Bien, señor -prosiguió Enfield-, fue bastante natural que los dos, en la esquina, se dieran de bruces. Pero aquí viene la parte más horrible: el hombre pisoteó tranquilamente a la niña caída y siguió su camino, dejándola llorando en el suelo. Contado no es nada, pero verlo fue un infierno. No parecía ni siquiera un hombre, sino un vulgar Juggernaut... Yo me puse a correr gritando, agarré al caballero por la solapa y lo llevé donde ya había un grupo de Personas alrededor de la niña que gritaba.
Él se quedó totalmente indiferente, no opuso la mínima resistencia, me echó una mirada, pero una mirada tan horrible que helaba la sangre. Las personas que habían acudido eran los familiares de la pequeña, que resultó que la habían mandado a buscar a un médico, y poco después llegó el mismo. Bien, según este último, la niña no se había hecho nada, estaba más bien asustada; por lo que, en resumidas cuentas, todo podría haber terminado ahí, si no hubiera tenido lugar una curiosa circunstancia. Yo había aborrecido a mi caballero desde el primer momento; y también la familia de la niña, como es natural, lo había odiado inmediatamente. Pero me impresionó la actitud del médico, o boticario que fuese.

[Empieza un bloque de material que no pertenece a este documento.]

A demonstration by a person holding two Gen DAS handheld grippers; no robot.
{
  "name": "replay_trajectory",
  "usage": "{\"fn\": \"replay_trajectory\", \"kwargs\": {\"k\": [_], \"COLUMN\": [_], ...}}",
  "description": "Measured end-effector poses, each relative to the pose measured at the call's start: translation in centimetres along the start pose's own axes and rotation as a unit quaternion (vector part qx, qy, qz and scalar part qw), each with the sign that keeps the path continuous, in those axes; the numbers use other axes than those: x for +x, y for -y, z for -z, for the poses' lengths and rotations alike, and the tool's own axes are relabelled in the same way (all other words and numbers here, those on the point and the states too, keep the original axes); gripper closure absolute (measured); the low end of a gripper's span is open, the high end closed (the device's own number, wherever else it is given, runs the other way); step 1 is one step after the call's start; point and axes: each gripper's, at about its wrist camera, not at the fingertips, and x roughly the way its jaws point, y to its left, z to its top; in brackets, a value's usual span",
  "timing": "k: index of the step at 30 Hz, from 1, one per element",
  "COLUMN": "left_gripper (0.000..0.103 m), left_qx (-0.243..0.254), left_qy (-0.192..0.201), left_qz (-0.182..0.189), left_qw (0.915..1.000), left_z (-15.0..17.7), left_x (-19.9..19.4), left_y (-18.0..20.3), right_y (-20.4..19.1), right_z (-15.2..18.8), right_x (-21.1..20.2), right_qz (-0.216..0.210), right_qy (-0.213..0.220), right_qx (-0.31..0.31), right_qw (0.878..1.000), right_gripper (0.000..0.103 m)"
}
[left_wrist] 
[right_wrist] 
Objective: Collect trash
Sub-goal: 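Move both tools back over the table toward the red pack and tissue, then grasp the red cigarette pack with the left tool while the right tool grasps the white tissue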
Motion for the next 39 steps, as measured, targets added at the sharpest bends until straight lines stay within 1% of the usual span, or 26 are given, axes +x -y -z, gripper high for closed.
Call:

Era -explicó Enfield- el clásico tipo estirado, sin color ni edad, con un marcado acento de Edimburgo y la emotividad de un tronco. Pues bien, señor, le sucedió lo mismo que a nosotros: lo veía palidecer de náusea cada vez que miraba a aquel hombre y temblar por las ganas de matarlo. Yo entendía lo que sentía, como él entendía lo que sentía yo; pero, no siendo el caso de matar a nadie, buscamos otra solución. Habríamos montado tal escándalo, dijimos a nuestro prisionero, que su nombre se difamaría de cabo a rabo de Londres: si tenía amigos o reputación que perder lo habría perdido. Mientras nosotros, por otra parte, lo avergonzábamos y lo marcábamos a fuego, teníamos que controlar a las mujeres, que se le echaban encima como arpías. Jamás he visto un círculo de caras más enfurecidas. Y él allí en medio, con esa especie de mueca negra y fría.
Estaba también asustado, se veía, pero sin sombra de arrepentimiento. ¡Os seguro, un diablo!
Al final nos dijo: "¡Pagaré, si es lo que queréis! Un caballero paga siempre para evitar el escándalo. Decidme vuestra cantidad." La cantidad fue de cien esterlinas para la familia de la niña, y en nuestras caras debía haber algo que no presagiaba nada bueno, por lo que él, aunque estuviese claramente quemado, lo aceptó.